Johnson, 23, and eight of her classmates from the Supply Chain Institute’s eight-week training course stood on The Johns Hopkins Hospital’s Chevy Chase Bank Auditorium stage, posing for photos and clutching their completion certificates. The group had successfully completed the course dedicated to the ins and outs of warehouse supply chain. They were now certified in occupational health and safety, forklift driving, and warehouse logistics.
The course is a job training partnership between Baltimore City Community College and The Johns Hopkins Hospital. Students 18 to 25 spend two months learning the complexities of the different disciplines of the hospital supply chain. The program was established for Baltimore high school graduates interested in the field of large-scale shipping, receiving and distribution operations. Graduation from the institute is intended to serve as the first step on a career path, rather than mere training for an entry-level job.
Everything The Johns Hopkins Hospital uses—supplies, equipment, food—comes to a 22-bay loading dock on trucks from vendors and distributors around the country. Each step of the complicated process, from warehouse inventory management to ordering the supplies to quality assurance to distribution, falls to the supply chain team.
The ceremony included graduates from the two previous classes as well as students in the current Supply Chain Institute class.

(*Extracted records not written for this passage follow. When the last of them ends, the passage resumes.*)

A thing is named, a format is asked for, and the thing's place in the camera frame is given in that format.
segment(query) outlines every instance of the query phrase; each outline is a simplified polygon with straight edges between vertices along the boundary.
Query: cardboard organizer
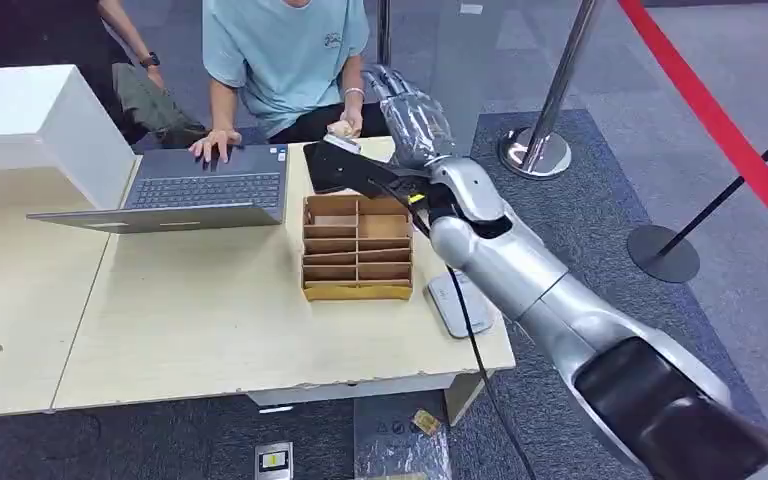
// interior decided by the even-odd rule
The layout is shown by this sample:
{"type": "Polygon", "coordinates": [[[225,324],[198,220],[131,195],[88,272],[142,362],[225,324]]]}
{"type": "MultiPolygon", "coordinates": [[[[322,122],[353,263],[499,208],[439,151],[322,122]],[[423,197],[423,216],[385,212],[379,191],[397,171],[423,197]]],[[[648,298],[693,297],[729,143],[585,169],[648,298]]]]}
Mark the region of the cardboard organizer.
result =
{"type": "Polygon", "coordinates": [[[309,301],[410,298],[410,213],[395,199],[307,197],[303,228],[302,289],[309,301]]]}

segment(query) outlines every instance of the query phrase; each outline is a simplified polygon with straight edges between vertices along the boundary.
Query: man's hand
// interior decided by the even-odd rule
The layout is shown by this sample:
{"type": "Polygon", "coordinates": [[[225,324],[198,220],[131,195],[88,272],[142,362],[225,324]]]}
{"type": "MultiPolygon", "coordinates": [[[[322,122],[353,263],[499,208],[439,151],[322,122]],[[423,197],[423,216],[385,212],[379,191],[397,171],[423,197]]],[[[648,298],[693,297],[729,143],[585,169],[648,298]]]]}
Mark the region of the man's hand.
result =
{"type": "Polygon", "coordinates": [[[363,130],[363,115],[361,114],[360,107],[346,105],[346,109],[340,115],[340,120],[348,122],[352,127],[349,138],[360,137],[360,132],[363,130]]]}
{"type": "Polygon", "coordinates": [[[160,67],[152,65],[146,69],[148,79],[154,82],[155,85],[161,90],[166,90],[166,84],[163,83],[163,77],[160,76],[160,67]]]}
{"type": "Polygon", "coordinates": [[[189,150],[197,159],[204,157],[205,162],[213,160],[213,147],[219,149],[219,158],[228,163],[228,145],[239,145],[243,136],[234,130],[211,130],[210,133],[192,144],[189,150]]]}

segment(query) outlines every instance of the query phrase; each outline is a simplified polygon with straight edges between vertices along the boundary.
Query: white cardboard box
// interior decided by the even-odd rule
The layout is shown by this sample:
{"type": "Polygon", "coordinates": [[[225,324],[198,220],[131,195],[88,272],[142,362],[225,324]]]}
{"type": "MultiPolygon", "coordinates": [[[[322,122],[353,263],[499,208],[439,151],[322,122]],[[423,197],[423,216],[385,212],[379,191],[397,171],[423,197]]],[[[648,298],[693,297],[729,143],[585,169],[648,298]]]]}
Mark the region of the white cardboard box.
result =
{"type": "Polygon", "coordinates": [[[74,65],[0,68],[0,170],[55,166],[119,207],[134,153],[74,65]]]}

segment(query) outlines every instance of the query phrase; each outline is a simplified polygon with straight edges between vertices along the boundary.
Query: wooden desk
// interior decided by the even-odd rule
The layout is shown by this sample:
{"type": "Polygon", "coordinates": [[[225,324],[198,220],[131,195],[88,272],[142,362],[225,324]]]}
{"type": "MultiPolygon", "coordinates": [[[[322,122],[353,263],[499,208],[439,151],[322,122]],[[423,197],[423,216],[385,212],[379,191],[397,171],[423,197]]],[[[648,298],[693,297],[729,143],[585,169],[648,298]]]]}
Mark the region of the wooden desk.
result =
{"type": "MultiPolygon", "coordinates": [[[[373,158],[393,151],[390,139],[362,144],[373,158]]],[[[282,226],[111,237],[54,408],[234,393],[270,404],[452,386],[450,414],[459,417],[480,385],[475,375],[452,383],[476,370],[475,358],[423,293],[443,263],[416,235],[410,301],[307,302],[301,215],[312,192],[301,145],[288,162],[282,226]]],[[[501,319],[478,343],[488,369],[514,365],[501,319]]]]}
{"type": "Polygon", "coordinates": [[[0,171],[0,414],[51,407],[108,238],[25,214],[87,208],[54,168],[0,171]]]}

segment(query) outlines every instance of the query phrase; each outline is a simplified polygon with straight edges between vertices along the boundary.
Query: laptop
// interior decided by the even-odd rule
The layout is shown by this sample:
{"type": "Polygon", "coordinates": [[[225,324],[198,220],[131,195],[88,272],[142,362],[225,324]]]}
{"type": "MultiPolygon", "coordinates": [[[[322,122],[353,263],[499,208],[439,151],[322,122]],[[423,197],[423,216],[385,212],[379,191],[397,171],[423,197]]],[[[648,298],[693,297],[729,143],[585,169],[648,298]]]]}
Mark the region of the laptop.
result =
{"type": "Polygon", "coordinates": [[[229,155],[228,163],[205,164],[187,150],[152,150],[143,156],[123,208],[27,218],[109,233],[283,223],[287,146],[250,145],[229,155]]]}

Desmond Jackson, director of patient accounts for the Johns Hopkins Health System, one of the architects of the course, says that the classes continue to draw students and, with each cohort, the course runs smoother. “It’s great that we’ve been able to get behind this project and that it’s up and running,” he says. Thus far, Johns Hopkins has hired two of the graduates but is interviewing more in the coming weeks.
Johnson, who lives in the Curtis Bay section of Baltimore, expressed gratitude to the Supply Chain Institute’s instructors and administrators. “Thank you for seeing something in our city’s young people,” she said. “We’re not bad. So many of us are just looking for a chance, something to grab onto. This class has been that for me.”
She said she’s putting her supply chain experience to work right away as a temporary employee in Sephora’s cosmetic warehouse. Five days a week, she rides a company shuttle from Curtis Bay to Aberdeen, Maryland. But she has her sights set firmly on Johns Hopkins for full-time employment.
“That’s what I really want,” she says.